■ Task input
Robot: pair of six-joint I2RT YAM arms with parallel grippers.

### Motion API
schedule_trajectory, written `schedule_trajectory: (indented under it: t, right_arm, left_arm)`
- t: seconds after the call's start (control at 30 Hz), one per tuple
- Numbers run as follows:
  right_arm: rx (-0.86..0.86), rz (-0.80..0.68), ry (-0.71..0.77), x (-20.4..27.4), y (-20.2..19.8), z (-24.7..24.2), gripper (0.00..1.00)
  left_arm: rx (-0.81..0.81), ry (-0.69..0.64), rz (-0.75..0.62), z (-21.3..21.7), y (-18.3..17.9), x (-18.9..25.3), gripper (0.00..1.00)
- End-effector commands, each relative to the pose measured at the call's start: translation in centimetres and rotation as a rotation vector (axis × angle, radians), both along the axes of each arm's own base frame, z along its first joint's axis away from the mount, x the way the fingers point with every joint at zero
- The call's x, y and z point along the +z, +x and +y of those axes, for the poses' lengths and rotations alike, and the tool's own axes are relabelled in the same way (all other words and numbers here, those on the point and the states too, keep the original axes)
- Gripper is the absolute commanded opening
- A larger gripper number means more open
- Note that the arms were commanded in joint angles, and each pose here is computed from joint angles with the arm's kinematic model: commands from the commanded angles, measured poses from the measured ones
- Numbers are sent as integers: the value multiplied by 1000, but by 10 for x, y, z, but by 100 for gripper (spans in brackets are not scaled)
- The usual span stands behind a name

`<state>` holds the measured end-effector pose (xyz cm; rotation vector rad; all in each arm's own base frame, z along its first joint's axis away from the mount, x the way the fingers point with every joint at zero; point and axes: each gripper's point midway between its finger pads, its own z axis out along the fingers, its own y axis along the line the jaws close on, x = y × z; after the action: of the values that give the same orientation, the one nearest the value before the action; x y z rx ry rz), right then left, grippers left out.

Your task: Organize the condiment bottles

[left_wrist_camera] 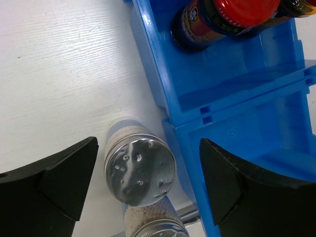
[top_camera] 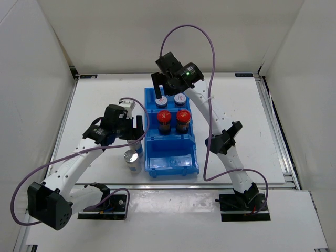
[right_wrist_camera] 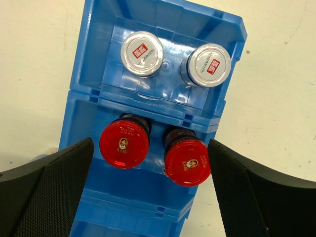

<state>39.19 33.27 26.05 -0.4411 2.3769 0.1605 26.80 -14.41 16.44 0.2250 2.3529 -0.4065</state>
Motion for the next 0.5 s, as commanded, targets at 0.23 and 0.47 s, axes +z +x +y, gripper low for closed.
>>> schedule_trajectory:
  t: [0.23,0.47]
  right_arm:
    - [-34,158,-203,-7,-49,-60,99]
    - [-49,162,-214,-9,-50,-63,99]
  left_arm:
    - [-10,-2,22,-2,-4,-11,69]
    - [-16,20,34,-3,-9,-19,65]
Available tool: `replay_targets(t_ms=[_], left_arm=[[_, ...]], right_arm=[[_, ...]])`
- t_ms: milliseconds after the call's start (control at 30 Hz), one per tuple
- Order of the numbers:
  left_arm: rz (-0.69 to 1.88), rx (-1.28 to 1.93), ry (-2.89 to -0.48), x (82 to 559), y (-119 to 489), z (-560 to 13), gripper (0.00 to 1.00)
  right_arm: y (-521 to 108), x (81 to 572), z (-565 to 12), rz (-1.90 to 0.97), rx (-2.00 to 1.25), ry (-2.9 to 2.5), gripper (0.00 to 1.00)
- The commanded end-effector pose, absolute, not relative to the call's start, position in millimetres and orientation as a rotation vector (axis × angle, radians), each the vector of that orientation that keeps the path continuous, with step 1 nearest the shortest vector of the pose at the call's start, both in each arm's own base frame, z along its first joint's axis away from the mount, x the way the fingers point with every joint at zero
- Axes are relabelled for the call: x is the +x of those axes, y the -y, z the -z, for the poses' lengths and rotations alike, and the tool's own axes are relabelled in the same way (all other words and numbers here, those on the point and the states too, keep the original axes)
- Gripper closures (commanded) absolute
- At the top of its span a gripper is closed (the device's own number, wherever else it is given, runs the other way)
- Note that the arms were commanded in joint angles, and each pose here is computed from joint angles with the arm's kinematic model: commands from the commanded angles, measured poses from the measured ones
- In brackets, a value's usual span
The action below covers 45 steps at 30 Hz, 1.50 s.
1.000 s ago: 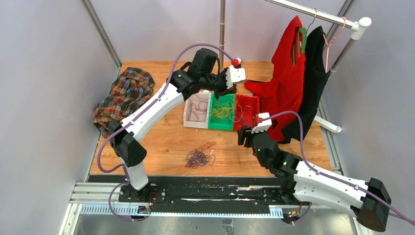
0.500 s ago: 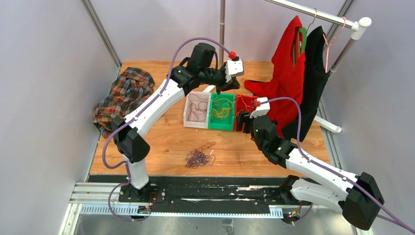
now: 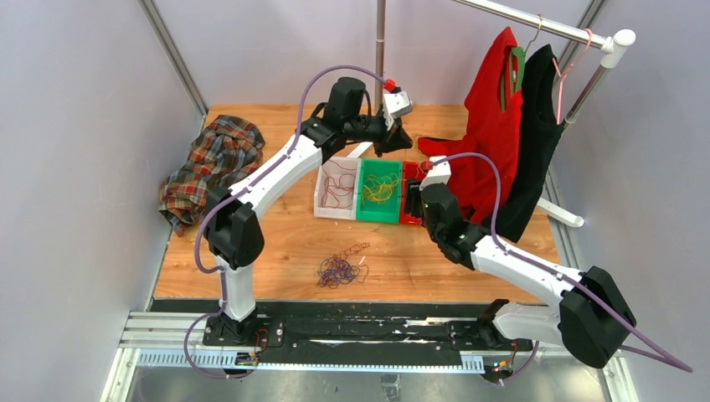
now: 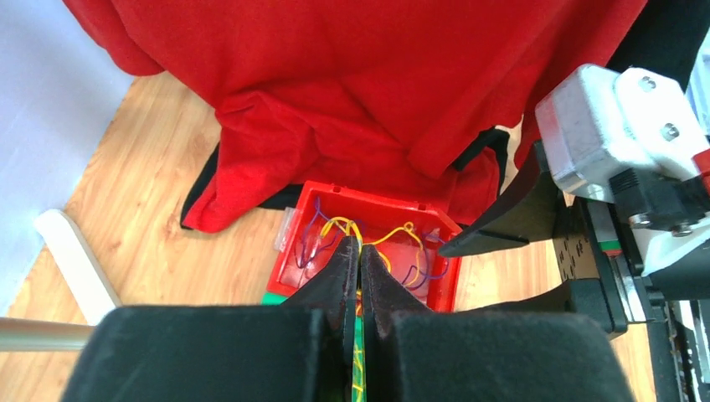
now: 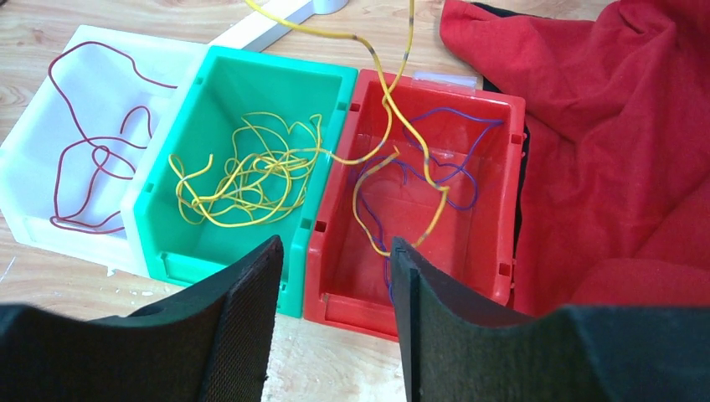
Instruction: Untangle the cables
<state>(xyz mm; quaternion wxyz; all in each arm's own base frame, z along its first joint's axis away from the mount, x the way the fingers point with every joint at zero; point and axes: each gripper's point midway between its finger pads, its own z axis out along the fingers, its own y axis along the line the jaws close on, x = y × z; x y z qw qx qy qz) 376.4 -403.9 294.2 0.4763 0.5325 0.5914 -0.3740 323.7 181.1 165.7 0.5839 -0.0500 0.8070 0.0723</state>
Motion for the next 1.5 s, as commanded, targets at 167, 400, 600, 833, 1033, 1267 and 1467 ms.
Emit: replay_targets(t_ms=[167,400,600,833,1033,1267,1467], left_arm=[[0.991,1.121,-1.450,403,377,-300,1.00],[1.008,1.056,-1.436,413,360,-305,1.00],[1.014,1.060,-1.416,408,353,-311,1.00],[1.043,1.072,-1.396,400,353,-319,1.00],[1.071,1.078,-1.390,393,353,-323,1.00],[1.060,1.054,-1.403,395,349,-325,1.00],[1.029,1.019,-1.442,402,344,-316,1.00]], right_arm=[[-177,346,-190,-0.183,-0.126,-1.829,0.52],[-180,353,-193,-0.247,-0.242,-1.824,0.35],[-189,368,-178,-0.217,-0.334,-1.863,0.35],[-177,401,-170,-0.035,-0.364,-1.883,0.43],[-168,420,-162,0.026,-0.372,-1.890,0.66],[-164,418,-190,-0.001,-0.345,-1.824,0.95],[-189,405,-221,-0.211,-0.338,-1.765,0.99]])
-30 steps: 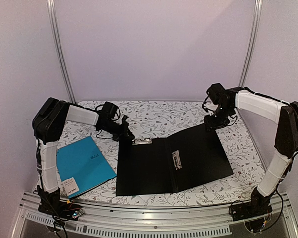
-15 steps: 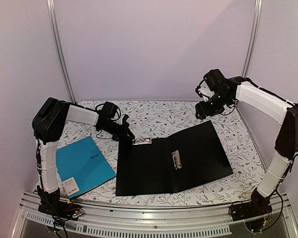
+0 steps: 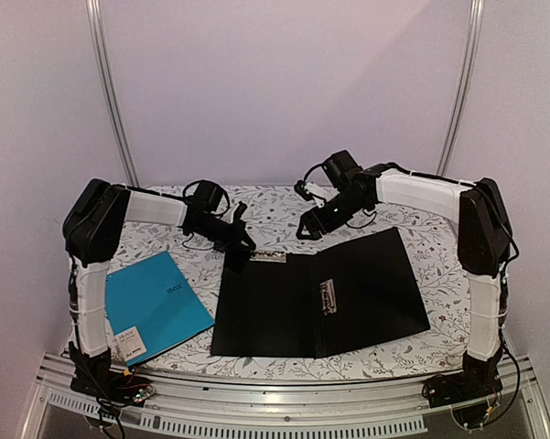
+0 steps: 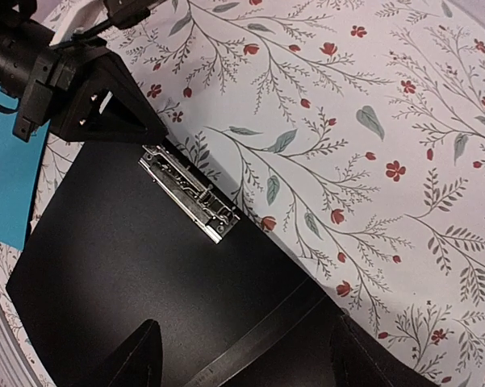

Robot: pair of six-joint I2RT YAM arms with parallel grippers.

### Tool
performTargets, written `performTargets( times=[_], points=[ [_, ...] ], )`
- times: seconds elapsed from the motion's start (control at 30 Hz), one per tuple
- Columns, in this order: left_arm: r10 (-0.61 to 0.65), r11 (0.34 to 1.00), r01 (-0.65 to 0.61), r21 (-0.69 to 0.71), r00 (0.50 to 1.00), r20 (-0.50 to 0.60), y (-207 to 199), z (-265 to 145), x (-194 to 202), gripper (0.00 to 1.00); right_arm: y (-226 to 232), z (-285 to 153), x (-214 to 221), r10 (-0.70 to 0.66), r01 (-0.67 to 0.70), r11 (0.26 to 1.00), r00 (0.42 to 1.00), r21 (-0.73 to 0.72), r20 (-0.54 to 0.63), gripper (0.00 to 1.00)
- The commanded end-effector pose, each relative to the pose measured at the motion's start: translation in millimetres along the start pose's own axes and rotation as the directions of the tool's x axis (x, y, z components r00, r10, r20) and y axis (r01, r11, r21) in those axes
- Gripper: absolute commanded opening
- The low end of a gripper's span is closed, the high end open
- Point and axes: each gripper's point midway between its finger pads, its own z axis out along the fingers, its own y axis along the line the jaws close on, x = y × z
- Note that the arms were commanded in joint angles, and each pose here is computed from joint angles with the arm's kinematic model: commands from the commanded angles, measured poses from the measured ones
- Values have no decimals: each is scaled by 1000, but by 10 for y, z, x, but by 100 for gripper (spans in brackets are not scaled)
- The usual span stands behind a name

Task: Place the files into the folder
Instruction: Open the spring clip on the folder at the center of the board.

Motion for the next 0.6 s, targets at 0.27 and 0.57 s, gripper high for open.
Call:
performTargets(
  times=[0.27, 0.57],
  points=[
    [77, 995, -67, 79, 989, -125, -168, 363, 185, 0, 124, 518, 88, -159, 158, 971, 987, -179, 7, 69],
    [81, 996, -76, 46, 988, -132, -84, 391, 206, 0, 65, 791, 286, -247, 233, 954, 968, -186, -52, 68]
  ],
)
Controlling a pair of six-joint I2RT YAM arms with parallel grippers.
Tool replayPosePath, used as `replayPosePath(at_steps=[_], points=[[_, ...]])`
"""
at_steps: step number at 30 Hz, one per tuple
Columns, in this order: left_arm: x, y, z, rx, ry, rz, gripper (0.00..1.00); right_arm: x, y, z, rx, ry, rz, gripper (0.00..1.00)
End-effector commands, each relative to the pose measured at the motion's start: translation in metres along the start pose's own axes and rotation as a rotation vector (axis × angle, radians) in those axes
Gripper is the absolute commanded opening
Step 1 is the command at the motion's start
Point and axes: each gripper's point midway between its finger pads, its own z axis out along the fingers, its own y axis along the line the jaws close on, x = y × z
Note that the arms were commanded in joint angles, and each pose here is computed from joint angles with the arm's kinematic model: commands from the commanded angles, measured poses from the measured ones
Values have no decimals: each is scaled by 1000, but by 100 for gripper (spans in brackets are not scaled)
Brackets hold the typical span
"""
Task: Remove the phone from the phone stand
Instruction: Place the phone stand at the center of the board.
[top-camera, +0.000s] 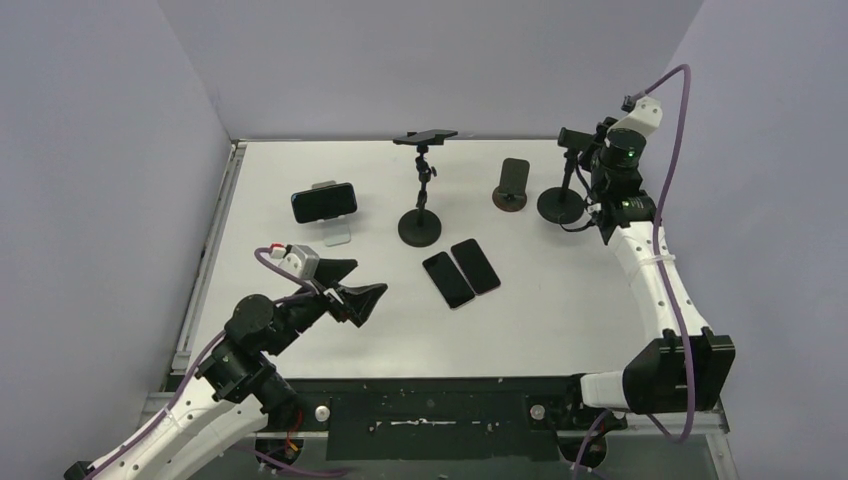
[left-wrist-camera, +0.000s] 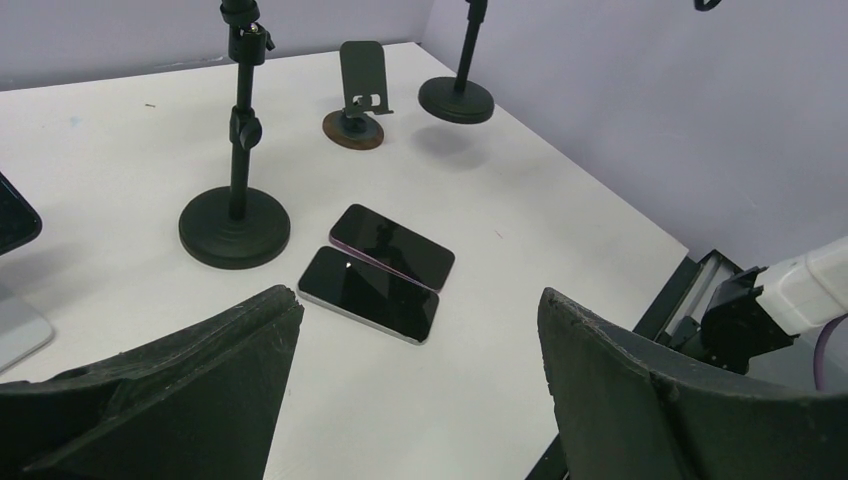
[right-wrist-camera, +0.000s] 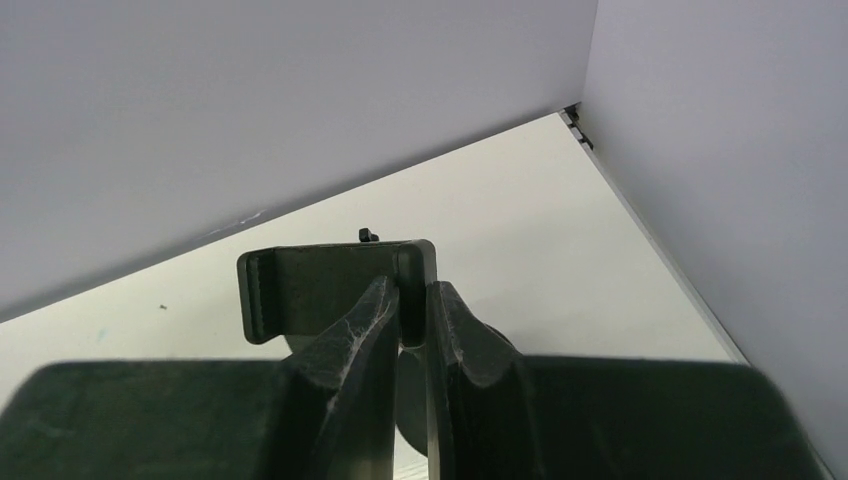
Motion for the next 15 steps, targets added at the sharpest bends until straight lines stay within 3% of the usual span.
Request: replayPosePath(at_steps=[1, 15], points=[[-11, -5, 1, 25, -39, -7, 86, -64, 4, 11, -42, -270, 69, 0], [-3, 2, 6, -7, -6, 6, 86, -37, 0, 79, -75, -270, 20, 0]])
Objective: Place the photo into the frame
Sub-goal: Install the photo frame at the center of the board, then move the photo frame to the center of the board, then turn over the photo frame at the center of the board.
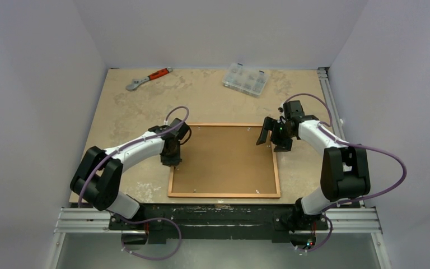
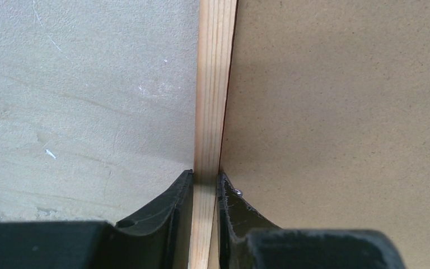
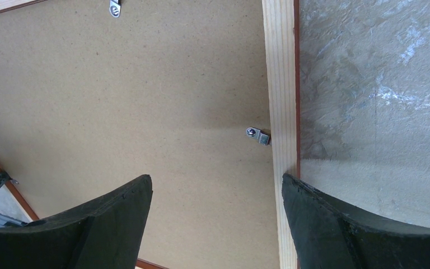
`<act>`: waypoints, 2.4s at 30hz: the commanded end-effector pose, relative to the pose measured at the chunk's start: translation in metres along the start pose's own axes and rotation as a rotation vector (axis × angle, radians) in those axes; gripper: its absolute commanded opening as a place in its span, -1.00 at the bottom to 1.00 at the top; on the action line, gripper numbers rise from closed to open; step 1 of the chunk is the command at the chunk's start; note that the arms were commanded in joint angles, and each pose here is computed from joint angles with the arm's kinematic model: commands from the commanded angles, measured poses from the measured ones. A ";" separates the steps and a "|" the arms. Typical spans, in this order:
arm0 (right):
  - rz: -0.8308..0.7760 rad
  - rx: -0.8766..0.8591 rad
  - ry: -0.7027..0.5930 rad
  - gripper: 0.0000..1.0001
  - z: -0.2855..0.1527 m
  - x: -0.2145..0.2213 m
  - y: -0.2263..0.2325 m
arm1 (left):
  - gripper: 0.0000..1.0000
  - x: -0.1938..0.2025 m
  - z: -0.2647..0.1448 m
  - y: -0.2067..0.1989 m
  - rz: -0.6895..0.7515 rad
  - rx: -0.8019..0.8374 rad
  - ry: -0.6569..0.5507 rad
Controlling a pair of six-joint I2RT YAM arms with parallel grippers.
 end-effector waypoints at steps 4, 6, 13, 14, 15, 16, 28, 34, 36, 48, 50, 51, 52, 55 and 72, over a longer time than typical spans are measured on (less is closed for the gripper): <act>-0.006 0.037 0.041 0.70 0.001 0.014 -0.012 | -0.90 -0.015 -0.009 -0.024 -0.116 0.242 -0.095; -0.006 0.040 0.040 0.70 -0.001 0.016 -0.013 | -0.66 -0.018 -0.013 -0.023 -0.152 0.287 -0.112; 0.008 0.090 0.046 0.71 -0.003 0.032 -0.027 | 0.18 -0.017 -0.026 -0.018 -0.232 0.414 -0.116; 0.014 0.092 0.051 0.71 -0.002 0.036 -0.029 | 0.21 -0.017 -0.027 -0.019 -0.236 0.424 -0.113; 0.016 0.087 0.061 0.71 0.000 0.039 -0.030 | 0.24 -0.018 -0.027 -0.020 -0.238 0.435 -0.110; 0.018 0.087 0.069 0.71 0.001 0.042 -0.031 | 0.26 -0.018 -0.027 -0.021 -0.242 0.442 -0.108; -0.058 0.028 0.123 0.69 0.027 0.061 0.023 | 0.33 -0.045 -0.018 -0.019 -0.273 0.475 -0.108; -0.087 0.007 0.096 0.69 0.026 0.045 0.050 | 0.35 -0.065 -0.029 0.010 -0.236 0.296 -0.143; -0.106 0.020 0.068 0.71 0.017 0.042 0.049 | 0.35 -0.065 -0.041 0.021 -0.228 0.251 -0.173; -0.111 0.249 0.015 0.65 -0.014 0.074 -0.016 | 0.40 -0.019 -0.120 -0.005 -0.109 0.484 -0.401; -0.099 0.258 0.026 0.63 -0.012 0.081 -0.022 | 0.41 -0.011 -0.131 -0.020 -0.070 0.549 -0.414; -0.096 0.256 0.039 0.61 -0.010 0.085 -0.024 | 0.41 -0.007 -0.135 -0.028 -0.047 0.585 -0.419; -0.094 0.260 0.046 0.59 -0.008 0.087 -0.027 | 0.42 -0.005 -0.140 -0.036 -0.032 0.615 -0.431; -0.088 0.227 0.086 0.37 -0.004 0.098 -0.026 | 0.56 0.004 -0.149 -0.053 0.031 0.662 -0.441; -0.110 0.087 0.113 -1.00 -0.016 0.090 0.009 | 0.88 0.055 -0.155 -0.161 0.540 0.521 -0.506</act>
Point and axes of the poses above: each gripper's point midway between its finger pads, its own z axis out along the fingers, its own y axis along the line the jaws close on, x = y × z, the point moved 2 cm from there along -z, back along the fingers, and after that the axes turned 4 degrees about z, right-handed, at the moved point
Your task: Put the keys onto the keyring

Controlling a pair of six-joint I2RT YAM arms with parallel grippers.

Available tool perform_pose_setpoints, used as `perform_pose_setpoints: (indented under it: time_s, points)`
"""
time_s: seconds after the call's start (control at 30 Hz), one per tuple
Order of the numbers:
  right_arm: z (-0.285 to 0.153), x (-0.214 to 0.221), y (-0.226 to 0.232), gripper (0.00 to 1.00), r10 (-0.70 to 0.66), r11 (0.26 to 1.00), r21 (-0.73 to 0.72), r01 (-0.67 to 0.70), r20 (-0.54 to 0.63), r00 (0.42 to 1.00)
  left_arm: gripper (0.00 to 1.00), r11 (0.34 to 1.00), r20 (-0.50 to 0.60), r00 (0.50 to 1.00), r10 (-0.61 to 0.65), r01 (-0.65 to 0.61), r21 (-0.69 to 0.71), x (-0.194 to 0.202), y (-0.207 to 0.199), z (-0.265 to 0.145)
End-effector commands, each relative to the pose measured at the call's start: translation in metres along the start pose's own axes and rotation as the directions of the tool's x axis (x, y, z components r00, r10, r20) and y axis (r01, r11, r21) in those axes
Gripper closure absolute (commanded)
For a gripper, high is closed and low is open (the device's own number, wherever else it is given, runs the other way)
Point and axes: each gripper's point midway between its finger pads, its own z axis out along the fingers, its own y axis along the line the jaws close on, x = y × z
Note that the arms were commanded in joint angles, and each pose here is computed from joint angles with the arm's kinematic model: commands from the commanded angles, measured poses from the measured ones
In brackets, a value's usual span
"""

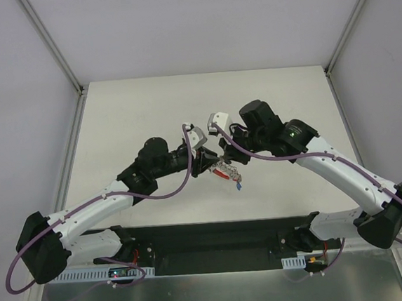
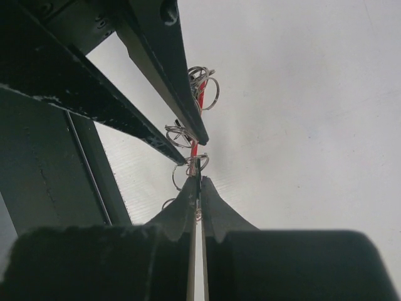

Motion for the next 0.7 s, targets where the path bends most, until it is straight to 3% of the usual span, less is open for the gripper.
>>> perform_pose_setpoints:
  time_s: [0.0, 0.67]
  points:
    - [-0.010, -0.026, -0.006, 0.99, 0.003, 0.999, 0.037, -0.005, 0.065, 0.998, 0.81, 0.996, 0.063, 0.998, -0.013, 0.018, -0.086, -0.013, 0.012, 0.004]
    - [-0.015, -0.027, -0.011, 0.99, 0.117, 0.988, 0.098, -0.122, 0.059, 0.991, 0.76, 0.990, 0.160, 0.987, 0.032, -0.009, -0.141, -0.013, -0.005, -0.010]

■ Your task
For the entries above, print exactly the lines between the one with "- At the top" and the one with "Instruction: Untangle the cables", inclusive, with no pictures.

■ Answer to this problem
- At the top of its span a gripper is closed (the device's own number, wherever else it is given, runs the other way)
- Note that the arms were commanded in joint angles, and each pose here is computed from joint angles with the arm's kinematic model: commands from the commanded angles, measured poses from the measured ones
- In brackets, a value's usual span
The action below covers 45 steps at 30 Hz, 1.50 s.
1.000 s ago: 
0.500 s ago: 
now: 
now: 
now: 
Instruction: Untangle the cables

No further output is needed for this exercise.